Par ailleurs, et à notre niveau, c’est-à-dire dans nos installations, il y a des demandes réelles sur les sites pétroliers et gaziers pour une génération électrique propre répondant aux besoins des opérations afin de faire fonctionner les usines. Aujourd’hui, l’électricité que nous utilisons est issue des turbines à gaz, la solution la plus triviale est dans la solarisation des sites, en installant des centrales solaires produisant l’électricité qui fera tourner les usines. On y travaille ! Il y a une étude aujourd’hui qui est en cours et qui est conduite conjointement avec notre partenaire Sonatrach sur TFT, on essaye même d'y installer des batteries. Une fois que l’étude confirmera l’intérêt, les gains associés et l’impact sur les opérations, on passera à la mise en place. Il sera fait de même pour le bassin de Berkine avec nos partenaires Sonatrach, Oxy et Eni. 
 

-Quand passerez-vous de la phase études à la réalisation sur le terrain ? 

On espère la finalisation des études aussi bien sur TFT que sur le bassin de Berkine vers la fin de l’année 2024, et décider de la mise en place. 

-N’est-ce pas un peu long, alors qu’il y a urgence à atteindre l’objectif de réduire les émissions de carbone ? 

C’est la période nécessaire pour effectuer des études pouvant vraiment bien quantifier et évaluer la mise en place des solutions, les gains en gaz et puis leur impact sur les opérations. Il y a aussi les Side Survey pour choisir le meilleur site où commencer à le faire. Sur TFT, on est plus ou moins sur un terrain plat, donc c’est moins complexe que sur Berkine, où la topologie du terrain n’est pas la même entre le nord et El Merk, où il y a beaucoup de dunes. Il y a donc aussi beaucoup de travail de terrain à faire. 
 

-Pensez-vous que l’Algérie soit dans l’obligation d’aller vers plus de décarbonation pour vendre plus de gaz à son principal marché qu’est l’Europe ? 
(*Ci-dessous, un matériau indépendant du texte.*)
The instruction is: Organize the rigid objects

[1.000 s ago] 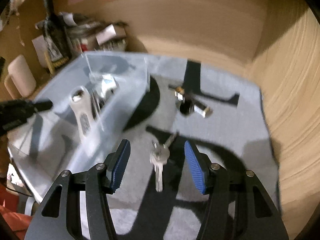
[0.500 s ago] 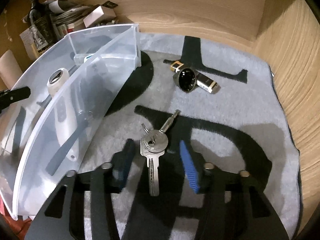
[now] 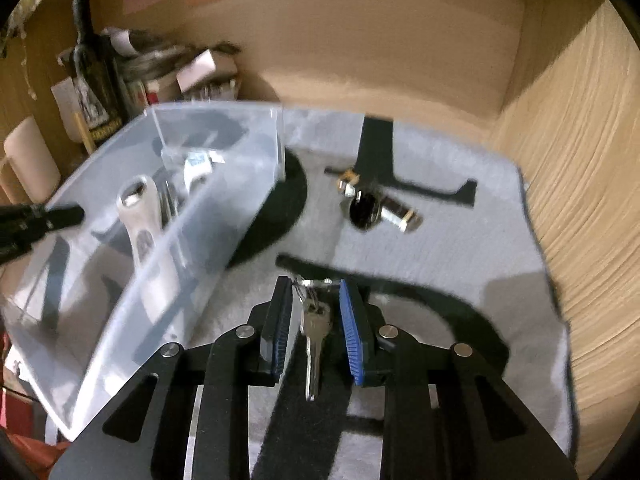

Effectivement, il y a des demandes, de toutes les parties prenantes. Beaucoup de pays sont engagés vers des ambitions de neutralité carbone, le gaz algérien fait partie de l’équation. Je rappelle que TotalEnergies en 2022 a vendu 48 millions de tonnes de LNG, gaz liquéfié, nous nous plaçons en troisième position mondiale sur le LNG et 99% de ce gaz ont été vendus à des pays qui sont engagés vers la neutralité carbone à l’horizon 2050. 
Le gaz est une composante importante de leur feuille de route de neutralité pour réduire l’utilisation du charbon ou de l’huile dans la génération électrique. Et encore une fois, cette interconnexion Algérie-Europe joue en faveur de l’Algérie. La neutralité carbone est une affaire, je dirais, commune. 
 

-De nouveaux projets pour Total-Algérie en perspective ? 

Nous avons, dans le cadre de Tinfouyé Tebenkourt, TFT, un projet de 750 millions de dollars pour le développement des deux projets TFT-II, TFT-Sud, qui consistent en des forages de puits additionnels. Et aussi la mise en place de compressions pour faire baisser les pressions et faire monter la production à 100 000 barils/jour en 2026. 

Pour ce qui est de Berkine, et dans le cadre du nouveau contrat de partage production signé en 2022 avec nos partenaires pour 25 ans, il y a un engagement d’investissement de 4 milliards de dollars pour développer un milliard de barils additionnels.